In summary, we have solved multiple structures of complement activation macromolecules by combining cryoEM and mass spectrometry. These structures underpin a complement control pathway that prevents bystander damage during an immune response. Our structural analyses show how chaperones trap pore-forming intermediates and bind oligomeric proteins to prevent further polymerization, which may also be relevant for controlling pathogenic aggregation of amyloids. Finally, we anticipate that our structural findings will provide mechanistic insight into transition states of immune pores.
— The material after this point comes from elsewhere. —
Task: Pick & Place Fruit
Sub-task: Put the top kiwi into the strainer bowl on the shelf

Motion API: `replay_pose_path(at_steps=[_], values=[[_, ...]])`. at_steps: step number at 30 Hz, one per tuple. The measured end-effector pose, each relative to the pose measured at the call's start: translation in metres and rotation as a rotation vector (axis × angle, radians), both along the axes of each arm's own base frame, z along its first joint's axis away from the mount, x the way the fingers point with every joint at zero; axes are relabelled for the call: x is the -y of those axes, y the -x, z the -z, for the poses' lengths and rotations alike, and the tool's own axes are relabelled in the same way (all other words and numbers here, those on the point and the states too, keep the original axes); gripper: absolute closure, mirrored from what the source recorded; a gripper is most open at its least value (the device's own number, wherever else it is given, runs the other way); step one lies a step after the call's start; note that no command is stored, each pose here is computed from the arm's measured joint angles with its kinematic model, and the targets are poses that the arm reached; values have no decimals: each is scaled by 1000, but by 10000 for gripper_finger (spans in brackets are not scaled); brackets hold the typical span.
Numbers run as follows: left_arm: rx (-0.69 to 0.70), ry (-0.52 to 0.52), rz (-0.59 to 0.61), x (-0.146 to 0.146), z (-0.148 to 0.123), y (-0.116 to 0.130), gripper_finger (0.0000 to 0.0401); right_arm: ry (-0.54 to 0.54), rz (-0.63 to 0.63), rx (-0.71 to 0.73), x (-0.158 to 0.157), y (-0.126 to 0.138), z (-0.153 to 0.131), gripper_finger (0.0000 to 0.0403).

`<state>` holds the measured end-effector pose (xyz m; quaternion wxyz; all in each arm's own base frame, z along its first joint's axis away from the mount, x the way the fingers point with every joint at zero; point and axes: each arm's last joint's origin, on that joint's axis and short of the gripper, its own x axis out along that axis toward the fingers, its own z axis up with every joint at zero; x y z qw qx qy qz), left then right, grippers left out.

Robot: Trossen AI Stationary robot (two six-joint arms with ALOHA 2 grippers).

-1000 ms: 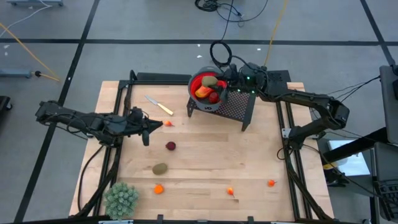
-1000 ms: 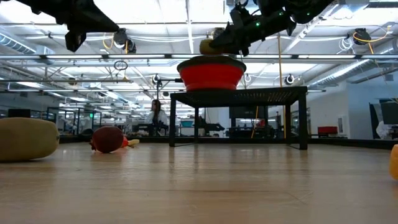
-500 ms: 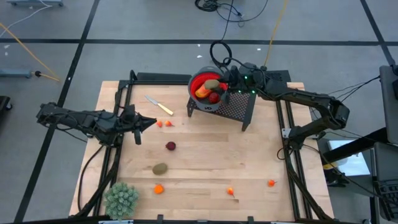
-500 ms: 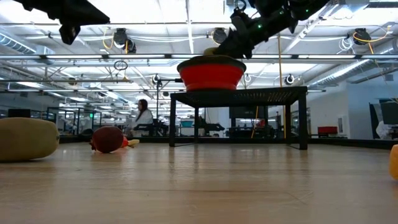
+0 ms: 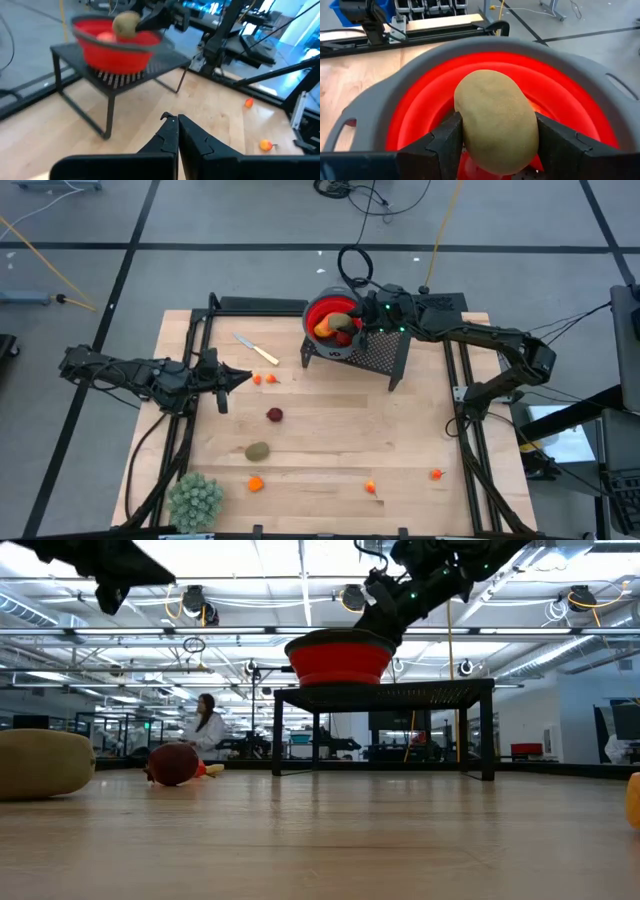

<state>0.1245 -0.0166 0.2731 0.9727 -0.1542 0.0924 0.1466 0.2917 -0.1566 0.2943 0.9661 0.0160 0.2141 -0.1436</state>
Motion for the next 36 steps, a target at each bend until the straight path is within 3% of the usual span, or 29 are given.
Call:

CryoEM sample and grid preparation
To prepare cryoEM grids, sMAC (Complement Technologies) provided in 10 mM sodium phosphate, 145 mM NaCl, pH 7.3 was diluted to 0.065 mg/ml in 120 mM NaCl, 10 mM Hepes pH 7.4 and used for freezing within the hour. In all, 4 µl were deposited on glow-discharged gold grids with a lacey carbon film (Agar Scientific). After a 10 s incubation at room temperature and 95% humidity, grids were blotted and flash frozen in liquid ethane using a Vitrobot Mark III (Thermo Fisher Scientific). CryoEM conditions were screened using a Tecnai T12 (Thermo Fisher Scientific) operated at 120 kV. Two data sets were collected using EPU version 1.12.079 on 300 kV Titan Krios microscopes (Thermo Fisher Scientific) equipped with K2 Quantum direct electron detectors (Gatan) operated in counting mode at a magnification of 130k, corresponding to a calibrated pixel size of 1.047 Å and 1.048 Å for each dataset, respectively. The first data set was collected at 0 degree tilt and consisted of 11,107 image stacks taken over a defocus range of −1.1 to −2.3 µm in 0.3 µm steps. The total exposure time was 8 s which included 40 frames and resulted in an accumulated dose of 40 electrons per Å2. As initial processing of the first dataset showed the particles adopted a favored orientation, we used the cryoEF software49 to estimate the appropriate tilt angle for data collection and acquisition of missing views. The second data set was collected at a 37° tilt and consisted of 2596 image stacks over a defocus range of −1.1 to −2.1 µm. Movie stacks were collected with similar conditions as dataset-1. A summary of the imaging conditions is presented in Supplementary Table 1.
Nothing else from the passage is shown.